To drive the point home, McIntyre performed 10,000 simulations and discovered that Mann’s technique delivered a hockey stick from this random data 99% of the time. He then went to a poster session to American Geophysical Union (AGU) in San Francisco and showed 12 hockey stick graphs, 11 of which were generated from red noise and one from real data. He proceeded to ask anyone who appeared to guess which one was from the actual hockey stick graph, which the scientists weren’t able to do. Considering this biased technique, if you add that tree from Quebec and Bristlecones from North-West USA you get a pretty dramatic Hockey Stick that supposedly describes the temperature of the earth. Large sections of the book simply discuss the correspondence between Steve and Mann which was basically Passive Aggressive vs Accusatory. The two were talking past each other not agreeing on a single point and Mann’s behaviour was egregious enough that a mediator (Ian Jolliffe - One of the worldwide experts in PCA) observed that:
I started my original review by saying that I found merit in the arguments of both [Mann et al and those of McIntyre and McKitrick]. To rewrite this, I believe that some of the criticisms raised by each group of each others work are valid, but not all. I am particularly unimpressed by [Mann’s] style of ‘shouting louder and longer so [he] must be right’.
To try to defend his version of centering the data, another author Tamino who for some reason styled himself as Mann’s Bulldog (as opposed to a scientist I guess) who noted that:
Centering is the usual custom but other choices are still valid. We can perfectly define PCs based on variation from any origin rather than average. In fact it has distinct advantages if the origin has particular relevance to the issue at hand. You shouldn't just take my word for it, but you should take the word of Ian Jolliffe, on of the world’s foremost experts on PC Analysis, author of a seminal book on subject.
to which Ian replied
It has recently come to my notice that… my views have been misrepresented, and I would therefore like to correct any wrong impression that has been given…. An apology from the person who wrote the page would be nice
Jolliffe explained what he told in his book and presentations and even presented doubt if centering should even be done for temperature reconstructions.
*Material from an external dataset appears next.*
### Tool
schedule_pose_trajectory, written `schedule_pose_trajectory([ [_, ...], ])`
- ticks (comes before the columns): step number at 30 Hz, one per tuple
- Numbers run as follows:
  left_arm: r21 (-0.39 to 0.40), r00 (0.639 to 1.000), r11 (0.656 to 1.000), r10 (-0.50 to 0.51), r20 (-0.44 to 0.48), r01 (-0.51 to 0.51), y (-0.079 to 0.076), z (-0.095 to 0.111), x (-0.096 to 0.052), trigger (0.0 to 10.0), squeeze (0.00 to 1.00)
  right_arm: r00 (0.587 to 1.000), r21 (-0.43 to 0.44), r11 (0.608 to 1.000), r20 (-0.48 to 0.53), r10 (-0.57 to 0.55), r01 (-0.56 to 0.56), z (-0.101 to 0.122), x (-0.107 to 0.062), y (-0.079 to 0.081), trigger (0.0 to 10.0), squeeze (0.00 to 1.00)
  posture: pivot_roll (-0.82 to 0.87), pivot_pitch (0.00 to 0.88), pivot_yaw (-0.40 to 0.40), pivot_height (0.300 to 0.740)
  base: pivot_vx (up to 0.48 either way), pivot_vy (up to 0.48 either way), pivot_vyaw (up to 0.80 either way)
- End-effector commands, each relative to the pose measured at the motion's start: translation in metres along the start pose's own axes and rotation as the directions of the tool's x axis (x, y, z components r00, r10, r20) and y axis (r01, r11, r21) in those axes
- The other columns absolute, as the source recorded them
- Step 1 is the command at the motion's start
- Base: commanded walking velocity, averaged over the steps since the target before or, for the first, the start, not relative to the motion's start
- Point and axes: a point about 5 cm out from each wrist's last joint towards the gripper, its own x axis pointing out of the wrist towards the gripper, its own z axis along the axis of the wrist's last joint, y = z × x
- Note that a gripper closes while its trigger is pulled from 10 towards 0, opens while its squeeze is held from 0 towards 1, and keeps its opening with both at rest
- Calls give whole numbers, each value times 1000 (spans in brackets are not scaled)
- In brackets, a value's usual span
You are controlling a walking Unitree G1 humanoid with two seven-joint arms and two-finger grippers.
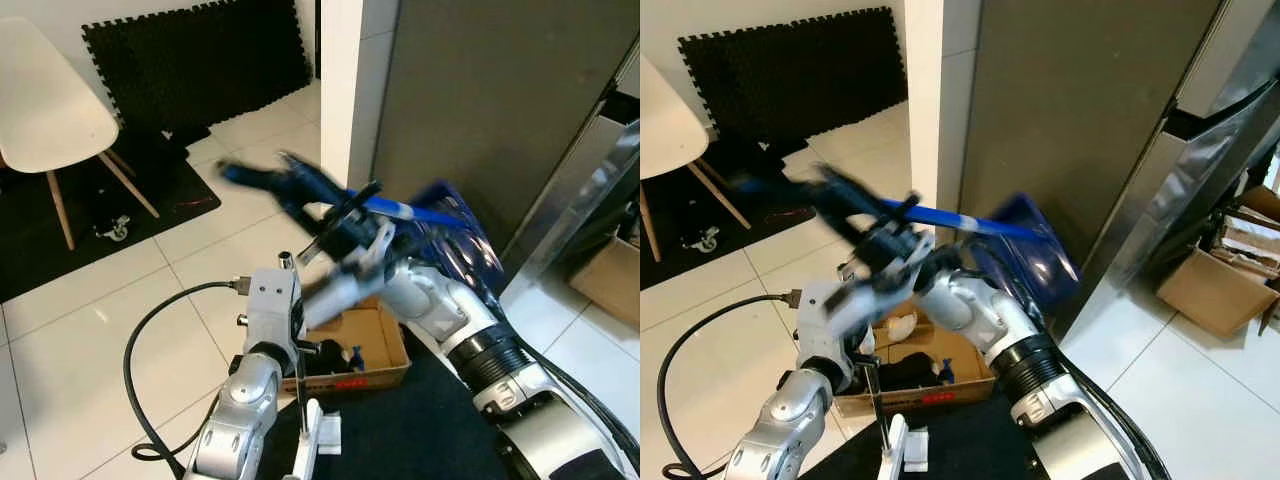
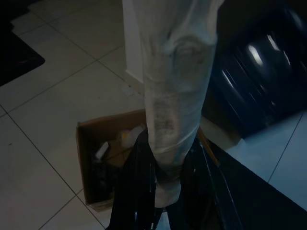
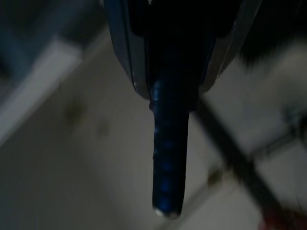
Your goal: Sweep floor
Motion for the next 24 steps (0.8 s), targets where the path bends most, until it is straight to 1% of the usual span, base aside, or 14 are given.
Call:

The book then goes on to describe how McIntyre’s paper had become a part of DC politics with some republicans calling Mann for questioning followed by McIntyre. This involved the usual political nonsense which isn’t worth getting into, except Democrats accused Republicans of corrupting science. Democrats create their panel and Republicans create their panel. The republican panel concludes with the Wagner report that states Hockey Stick is false (Including subsequent defences from other authors which never fixed the core problem, only changed data). The Democrats panel concludes that there are merits to both sides of the argument. In the meanwhile scientists sign letters, Republicans give speeches for fundraising, not a single thing actually changes and the authors surprisingly expected a lot to change. There is also debate into which statistical measure is best appropriate to judge different reconstructions, Mann seems to use a rarer measure which isn’t studied well enough while Mann’s reconstructions fail on the most standard measures.
What is the strongest SteelMann case for Dr Mann and his Hockey Stick?
The data corruption is due to sloppiness. Short-centering was a hard to detect mistake. The PCA reconstruction is wrong. What the actual temperatures were in the past is extremely hard to tell. Fundamentally Short-Centering is wrong, and the over dependence on just 1-2 data series that covers a small geography (Quebec and North West USA) to reconstruct the temperature of the entire Earth is non-sensical to say the least. Whatever happens to rest of climate change policy, surely the Hockey Stick graph must not figure into it, which thankfully seems to be the case.